BRIEF. Look through the material below and give the number of lines where the string "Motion" occurs, with nothing added.
----------
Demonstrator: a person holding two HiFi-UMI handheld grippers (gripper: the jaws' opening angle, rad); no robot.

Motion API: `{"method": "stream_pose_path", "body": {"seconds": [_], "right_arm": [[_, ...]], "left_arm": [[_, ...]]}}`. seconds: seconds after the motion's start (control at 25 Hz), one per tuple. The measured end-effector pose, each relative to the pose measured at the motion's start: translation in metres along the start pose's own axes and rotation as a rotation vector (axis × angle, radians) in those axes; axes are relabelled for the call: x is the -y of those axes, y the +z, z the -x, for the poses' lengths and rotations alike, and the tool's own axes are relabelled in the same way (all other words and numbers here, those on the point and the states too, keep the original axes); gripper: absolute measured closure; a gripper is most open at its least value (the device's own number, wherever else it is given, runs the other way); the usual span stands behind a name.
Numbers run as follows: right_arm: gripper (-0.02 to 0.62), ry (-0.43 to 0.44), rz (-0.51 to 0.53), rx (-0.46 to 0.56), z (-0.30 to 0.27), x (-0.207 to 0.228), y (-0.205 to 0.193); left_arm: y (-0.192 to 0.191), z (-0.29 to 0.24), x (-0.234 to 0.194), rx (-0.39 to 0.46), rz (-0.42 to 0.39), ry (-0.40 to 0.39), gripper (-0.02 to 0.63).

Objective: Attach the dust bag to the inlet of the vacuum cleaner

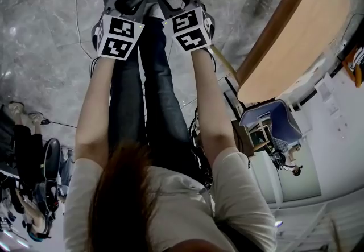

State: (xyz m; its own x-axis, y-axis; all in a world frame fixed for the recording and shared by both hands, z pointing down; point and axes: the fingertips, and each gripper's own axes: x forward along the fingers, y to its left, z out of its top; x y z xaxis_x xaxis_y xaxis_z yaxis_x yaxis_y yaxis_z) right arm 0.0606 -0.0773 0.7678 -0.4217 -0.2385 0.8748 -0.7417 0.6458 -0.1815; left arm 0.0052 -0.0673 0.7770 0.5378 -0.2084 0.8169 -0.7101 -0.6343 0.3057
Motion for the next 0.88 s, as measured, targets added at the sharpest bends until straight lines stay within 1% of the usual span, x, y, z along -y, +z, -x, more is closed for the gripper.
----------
SOLUTION. 2